The Guardian • Issue #2010


  • The Guardian
  • Issue #2010

On 3rd June 1992 the High Court of Australia recognised that a group of Torres Strait Islanders, led by Eddie Mabo, held ownership of Mer (Murray Island). In acknowledging the traditional rights of the Meriam people to their land, the court also held that native title existed for all Indigenous people. This landmark decision gave rise to important native title legislation the following year and rendered terra nullius (empty land) a legal fiction. We are marking the thirtieth year of that acknowledgement. In the 1996 elections the Coalition opposition ran a racist advertising campaign against native title, in cohoots with the National Farmers’ Federation, representing the big pastoralists. The adverts were a scare campaign, telling people their backyards were in peril. The backyard of stolen land in possession of Gina Rinehart, billionaire pastoralist and miner, is thanks to her father, mining magnate Lang Hancock. He, like big miners before and after him, set government agendas and are consulted in the drafting of legislation in Indigenous affairs. Hancock proposed a plan aimed at giving certainty to him and his fellow plunderers – a sterilisation program in Indigenous communities, so that, in his words, “they die out.”

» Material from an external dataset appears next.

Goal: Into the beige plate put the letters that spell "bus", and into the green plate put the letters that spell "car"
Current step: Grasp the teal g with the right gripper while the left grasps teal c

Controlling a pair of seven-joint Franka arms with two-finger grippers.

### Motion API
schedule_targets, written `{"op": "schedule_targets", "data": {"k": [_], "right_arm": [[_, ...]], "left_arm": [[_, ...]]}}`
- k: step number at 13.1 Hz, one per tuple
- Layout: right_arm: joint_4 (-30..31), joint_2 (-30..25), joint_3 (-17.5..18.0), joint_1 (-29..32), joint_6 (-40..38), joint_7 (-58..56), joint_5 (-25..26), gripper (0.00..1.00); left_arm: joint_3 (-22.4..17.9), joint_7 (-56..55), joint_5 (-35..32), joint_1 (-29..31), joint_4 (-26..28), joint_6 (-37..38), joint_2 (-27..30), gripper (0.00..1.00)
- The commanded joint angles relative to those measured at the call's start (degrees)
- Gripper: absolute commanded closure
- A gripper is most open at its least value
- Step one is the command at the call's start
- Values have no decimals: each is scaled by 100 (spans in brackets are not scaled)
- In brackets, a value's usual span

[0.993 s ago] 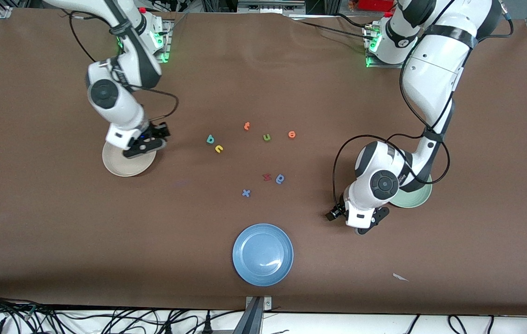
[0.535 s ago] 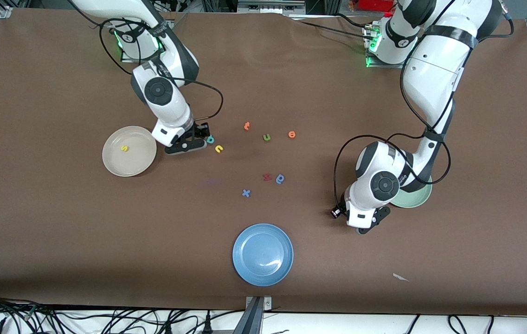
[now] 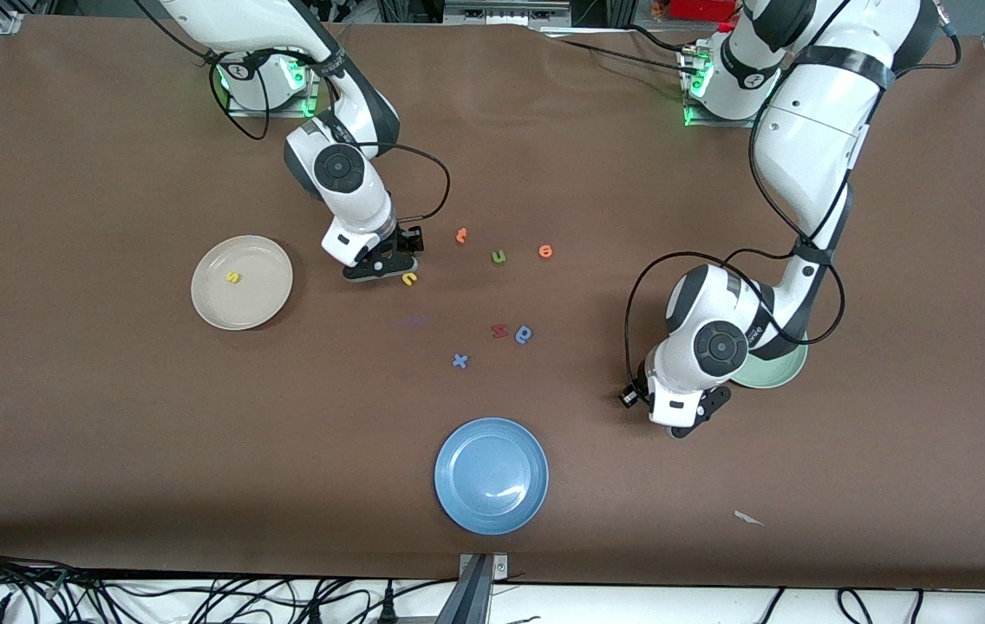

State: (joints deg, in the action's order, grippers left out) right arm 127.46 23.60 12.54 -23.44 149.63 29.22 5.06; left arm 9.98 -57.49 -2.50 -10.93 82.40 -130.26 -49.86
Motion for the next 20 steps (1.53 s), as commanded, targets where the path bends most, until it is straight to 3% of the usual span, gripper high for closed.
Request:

As I write, the Albanese government has announced a meeting of state energy ministers to grapple with the question of higher energy bills and a gas shortage (see “Energy prices explode). The issue being talked up is the billions in profits for the likes of Santos from selling gas overseas while the consumer price here keeps climbing. The government asked Santos et al. to divert some of that gas into the local market and got a “no”; instead they demanded more access to gas fields on farming land. Not that gas is a solution: The exercise is a demonstration of the economic power of the fossil fuel churners. When the Rudd Labor government introduced a Resources Super Profits Tax in 2010, it was of course attacked by the big coal exporters Rio Tinto, BHP Billiton and Xstrata. Soon thereafter came a palace coup and new PM Julia Gillard made a beeline to the rewrite table and scrapped the Tax. Meanwhile, across the road at the Liberal Party, the party’s leader Malcolm Turnbull, who had supported the tax, was also overthrown and replaced by Tony “climate change is crap” Abbott.

PARASITE OF THE WEEK: The rule book for casinos is by necessity thick, their scope for criminal activities being so wide. But their connection to organised crime/big business is so tight and their tax revenue to government so big that no government has ever closed one. In that context the announcement by the Australian Federal Police that they’ve decided to target the Italian mafia in Australia causes pause for thought: Crown Casino – one in Sydney and one in Melbourne – are open for inspection day and night, trading in laundered black-market money from any of the most heinous crimes you can think of. It’s a you’re-standing-in-it kind of thing.